Artist: Guru Guru
Label: Brain
Catalog#: BRAIN 1007
Format: Vinyl
Country: Germany
Released: 1972
A1 Oxymoron 10:33
A2 Immer Lustig 15:37
B1 Baby Cake Walk 10:57
B2 Ooga Booga 11:11

Artwork By [Cover] - Guru Guru
Artwork By [Cover] - Heinz Dofflein
Bass, Vocals - Uli Trepte
Drums, Vocals - Mani Neumeier
Engineer - Conny Plank
Guitar, Vocals - Ax Genrich
Other [Roadmanagement] - Günter Theis
Photography - Tai Lüdicke
Producer - Conny Plank
Producer - Guru Guru
Written-By - Ax Genrich
Written-By - Mani Neumeier
Written-By - Uli Trepte


recorded from 28.02.1972 to 06.03.1972 at Windrose Dumont-Time Studio
mixed from 07.03.1972 to 12.03.1972 at Star-Musik-Produktion Hamburg
P 1972
Made in Germany

Strawberry Bricks Entry: 
Germany's Guru Guru, formed in 1968 by drummer and vocalist Mani Neumeier and bassist Uli Trepte, gave new meaning to the concept of the "power trio." Originally from the university town of Heidelberg, the band shuffled through guitarists before moving to Berlin.

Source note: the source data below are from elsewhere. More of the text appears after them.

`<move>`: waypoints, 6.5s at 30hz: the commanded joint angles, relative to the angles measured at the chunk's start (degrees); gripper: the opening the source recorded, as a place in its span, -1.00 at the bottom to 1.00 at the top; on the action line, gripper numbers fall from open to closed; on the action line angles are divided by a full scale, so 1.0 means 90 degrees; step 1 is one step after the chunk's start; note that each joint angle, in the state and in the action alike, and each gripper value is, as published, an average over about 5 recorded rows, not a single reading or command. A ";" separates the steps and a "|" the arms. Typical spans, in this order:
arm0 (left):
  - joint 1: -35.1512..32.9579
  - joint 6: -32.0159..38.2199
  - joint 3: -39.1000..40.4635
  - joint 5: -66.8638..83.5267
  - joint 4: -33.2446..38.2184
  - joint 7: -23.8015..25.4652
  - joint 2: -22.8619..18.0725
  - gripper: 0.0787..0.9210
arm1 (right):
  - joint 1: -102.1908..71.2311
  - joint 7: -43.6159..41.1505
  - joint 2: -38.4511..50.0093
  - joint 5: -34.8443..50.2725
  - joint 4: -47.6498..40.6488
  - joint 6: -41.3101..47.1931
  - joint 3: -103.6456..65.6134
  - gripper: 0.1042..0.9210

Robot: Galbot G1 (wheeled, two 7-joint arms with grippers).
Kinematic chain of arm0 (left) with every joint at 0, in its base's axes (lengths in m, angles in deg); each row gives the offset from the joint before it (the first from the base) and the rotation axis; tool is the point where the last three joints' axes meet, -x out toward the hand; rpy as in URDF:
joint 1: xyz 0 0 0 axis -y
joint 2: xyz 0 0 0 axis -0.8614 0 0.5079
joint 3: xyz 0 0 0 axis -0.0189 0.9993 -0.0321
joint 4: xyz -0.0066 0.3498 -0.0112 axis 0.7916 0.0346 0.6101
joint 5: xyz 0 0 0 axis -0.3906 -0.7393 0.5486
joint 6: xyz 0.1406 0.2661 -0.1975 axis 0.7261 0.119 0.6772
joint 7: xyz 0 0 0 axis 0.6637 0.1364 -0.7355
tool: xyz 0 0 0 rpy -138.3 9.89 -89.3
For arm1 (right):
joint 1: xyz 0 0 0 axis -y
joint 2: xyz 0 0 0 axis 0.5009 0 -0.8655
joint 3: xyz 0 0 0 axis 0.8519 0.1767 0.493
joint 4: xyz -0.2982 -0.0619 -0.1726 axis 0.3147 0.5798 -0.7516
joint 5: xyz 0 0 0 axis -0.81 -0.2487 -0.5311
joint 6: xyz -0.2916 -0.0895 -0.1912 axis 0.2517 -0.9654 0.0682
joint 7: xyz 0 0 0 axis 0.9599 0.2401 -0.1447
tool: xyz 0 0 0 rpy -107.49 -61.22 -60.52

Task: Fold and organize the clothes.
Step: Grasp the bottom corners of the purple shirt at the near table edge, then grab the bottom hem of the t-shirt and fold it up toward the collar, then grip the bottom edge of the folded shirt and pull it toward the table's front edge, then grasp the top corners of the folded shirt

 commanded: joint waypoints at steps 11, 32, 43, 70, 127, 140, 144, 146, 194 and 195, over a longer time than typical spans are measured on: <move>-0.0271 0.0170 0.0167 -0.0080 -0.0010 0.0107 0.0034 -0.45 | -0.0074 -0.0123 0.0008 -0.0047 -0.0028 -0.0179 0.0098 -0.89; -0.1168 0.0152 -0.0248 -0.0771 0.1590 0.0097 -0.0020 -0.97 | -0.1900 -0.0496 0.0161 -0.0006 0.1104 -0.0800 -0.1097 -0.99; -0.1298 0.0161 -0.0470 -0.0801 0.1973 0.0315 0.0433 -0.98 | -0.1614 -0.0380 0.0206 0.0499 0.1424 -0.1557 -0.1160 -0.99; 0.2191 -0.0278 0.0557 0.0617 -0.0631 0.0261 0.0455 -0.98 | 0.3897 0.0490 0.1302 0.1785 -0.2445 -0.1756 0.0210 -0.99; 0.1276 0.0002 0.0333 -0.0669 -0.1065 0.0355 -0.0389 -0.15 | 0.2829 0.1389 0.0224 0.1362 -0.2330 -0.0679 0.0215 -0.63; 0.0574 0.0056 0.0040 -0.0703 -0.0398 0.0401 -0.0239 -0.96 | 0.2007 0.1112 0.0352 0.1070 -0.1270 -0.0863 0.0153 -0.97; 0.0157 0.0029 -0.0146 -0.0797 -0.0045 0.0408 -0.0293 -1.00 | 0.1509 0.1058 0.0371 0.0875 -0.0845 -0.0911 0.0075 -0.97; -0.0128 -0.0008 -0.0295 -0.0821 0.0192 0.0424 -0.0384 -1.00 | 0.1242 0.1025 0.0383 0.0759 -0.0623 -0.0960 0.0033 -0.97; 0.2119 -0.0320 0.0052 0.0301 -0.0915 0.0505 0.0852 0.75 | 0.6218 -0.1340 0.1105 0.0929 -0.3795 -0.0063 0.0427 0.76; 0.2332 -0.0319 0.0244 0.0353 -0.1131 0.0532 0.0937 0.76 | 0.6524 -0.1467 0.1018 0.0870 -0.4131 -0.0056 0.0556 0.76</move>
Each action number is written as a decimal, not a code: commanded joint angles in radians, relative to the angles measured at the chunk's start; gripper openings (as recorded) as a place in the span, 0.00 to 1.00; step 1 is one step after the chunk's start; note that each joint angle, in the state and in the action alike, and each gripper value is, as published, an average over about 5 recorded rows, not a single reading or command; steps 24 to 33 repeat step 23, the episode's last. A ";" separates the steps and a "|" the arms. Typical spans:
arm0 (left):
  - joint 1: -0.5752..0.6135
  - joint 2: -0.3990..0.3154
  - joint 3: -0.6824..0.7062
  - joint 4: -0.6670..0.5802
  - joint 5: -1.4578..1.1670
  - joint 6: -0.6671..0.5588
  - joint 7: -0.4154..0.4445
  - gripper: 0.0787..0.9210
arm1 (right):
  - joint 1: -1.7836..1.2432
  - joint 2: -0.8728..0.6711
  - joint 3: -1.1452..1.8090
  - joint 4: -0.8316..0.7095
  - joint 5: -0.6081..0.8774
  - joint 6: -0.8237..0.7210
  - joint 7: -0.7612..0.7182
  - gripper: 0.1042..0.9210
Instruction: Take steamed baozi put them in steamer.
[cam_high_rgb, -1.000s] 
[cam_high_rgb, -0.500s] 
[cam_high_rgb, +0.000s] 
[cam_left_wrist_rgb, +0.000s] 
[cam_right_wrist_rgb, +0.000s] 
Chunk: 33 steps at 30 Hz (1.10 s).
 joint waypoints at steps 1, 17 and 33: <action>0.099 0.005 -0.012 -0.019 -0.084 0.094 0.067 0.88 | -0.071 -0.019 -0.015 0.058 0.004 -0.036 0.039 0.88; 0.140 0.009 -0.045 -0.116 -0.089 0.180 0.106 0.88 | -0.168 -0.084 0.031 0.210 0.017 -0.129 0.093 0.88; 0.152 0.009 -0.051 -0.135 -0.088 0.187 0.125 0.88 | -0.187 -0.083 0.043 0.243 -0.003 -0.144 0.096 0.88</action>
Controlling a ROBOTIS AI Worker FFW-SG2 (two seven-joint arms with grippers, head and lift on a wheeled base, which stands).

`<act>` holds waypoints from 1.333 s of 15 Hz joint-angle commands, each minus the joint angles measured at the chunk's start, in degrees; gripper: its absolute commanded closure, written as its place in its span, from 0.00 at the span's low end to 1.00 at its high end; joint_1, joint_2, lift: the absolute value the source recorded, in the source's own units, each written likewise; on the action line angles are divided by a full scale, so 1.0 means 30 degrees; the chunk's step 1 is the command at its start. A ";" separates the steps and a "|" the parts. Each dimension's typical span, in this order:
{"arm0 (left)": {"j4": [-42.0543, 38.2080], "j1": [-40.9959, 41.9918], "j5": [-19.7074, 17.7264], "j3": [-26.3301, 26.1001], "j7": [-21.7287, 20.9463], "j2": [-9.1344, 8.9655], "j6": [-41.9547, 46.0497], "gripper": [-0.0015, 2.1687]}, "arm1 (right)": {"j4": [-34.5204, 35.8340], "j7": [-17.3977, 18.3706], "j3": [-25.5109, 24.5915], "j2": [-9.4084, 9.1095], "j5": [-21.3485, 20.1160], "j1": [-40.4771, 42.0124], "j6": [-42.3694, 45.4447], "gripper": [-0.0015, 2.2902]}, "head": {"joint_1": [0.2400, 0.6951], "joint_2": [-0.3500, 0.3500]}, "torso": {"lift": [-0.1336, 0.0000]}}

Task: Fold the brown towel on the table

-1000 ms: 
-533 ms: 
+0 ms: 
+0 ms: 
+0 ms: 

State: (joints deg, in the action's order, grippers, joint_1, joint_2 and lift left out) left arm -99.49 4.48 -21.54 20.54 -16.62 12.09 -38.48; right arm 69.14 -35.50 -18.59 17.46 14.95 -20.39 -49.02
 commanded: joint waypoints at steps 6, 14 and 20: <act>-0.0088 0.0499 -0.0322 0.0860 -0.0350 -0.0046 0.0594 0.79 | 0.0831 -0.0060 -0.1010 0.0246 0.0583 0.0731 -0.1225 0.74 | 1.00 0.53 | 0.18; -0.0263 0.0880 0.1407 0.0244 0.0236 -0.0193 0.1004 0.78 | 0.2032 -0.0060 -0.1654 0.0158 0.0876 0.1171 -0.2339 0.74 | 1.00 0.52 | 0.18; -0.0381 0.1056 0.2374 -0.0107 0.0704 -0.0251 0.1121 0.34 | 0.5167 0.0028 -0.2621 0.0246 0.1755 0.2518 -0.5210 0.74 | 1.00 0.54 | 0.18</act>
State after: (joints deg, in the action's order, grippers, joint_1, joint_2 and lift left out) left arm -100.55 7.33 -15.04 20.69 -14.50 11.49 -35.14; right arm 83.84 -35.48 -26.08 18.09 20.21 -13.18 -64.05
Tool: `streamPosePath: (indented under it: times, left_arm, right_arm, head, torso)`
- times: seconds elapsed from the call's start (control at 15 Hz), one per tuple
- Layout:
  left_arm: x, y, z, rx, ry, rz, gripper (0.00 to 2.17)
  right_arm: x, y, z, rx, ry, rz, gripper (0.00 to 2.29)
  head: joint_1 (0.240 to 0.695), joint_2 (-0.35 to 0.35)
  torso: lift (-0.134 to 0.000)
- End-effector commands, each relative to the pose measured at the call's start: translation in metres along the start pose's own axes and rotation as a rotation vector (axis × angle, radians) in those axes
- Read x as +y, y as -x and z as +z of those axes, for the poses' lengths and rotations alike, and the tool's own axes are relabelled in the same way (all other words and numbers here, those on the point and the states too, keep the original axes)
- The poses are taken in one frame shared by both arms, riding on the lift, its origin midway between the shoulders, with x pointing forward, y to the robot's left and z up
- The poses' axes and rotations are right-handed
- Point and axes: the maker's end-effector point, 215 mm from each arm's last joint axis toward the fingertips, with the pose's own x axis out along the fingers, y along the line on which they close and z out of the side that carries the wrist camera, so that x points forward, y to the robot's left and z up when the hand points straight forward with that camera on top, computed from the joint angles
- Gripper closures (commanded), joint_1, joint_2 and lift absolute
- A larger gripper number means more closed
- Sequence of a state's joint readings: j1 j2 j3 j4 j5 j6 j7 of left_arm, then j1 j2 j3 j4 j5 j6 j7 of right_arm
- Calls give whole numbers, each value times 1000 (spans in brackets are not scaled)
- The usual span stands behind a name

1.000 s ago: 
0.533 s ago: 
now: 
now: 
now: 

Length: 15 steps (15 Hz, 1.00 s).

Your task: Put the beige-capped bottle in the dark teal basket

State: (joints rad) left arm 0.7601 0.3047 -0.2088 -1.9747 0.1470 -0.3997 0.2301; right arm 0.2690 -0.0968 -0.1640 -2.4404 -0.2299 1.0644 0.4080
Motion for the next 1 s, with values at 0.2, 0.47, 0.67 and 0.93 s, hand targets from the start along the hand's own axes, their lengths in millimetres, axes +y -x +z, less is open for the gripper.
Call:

There they added guitarist Ax Genrich, previously in an early lineup of Agitation Free, and proceeded to take the guitar-bass-drum formula and turn the combination on its head. Loud, intrepid and thoroughly soaked in psychedelia, Guru Guru created krautrock of the highest order. Both their debut album UFO and the following Hinten—released in 1970 and 1971, respectively on Ohr—displayed not only the guitar acrobatics of Genrich, but also the similarly freaked-out playing from the rhythm section of Neumeier and Trepte. Their third record, 1972's Känguru, was the first of two albums for the Brain label, and heralded a change. Guru Guru play rock ‘n' roll in the traditional sense of the word, but in a paradoxical fashion. "Oxymoron" opens with a renewed sense of purpose. Here the band are musical explorers, turning to arrangement and improvisation over the acid-soaked sonics of their previous works. "Immer Lustig" ("Always Funny") features a Neumeier march at the start; but from there, the rock ‘n' roll goes sideways. The track leaves Genrich free to explore his progressively inventive fretwork and tones, only to shuffle it off to Trepte, then back to Neumeier and so forth. "Baby Cake Walk" sports another rockin' riff from Genrich and initially, a vocal to match. It may seem incongruous, but wherever Guru Guru are musically, and whatever idea they're currently exploring, it's all but guaranteed that they'll switch to something else the very next instant. Yet, it all works and in the most psychedelic of ways. While many groups were peers of Guru Guru's, few—if any—were as original or as psychedelic.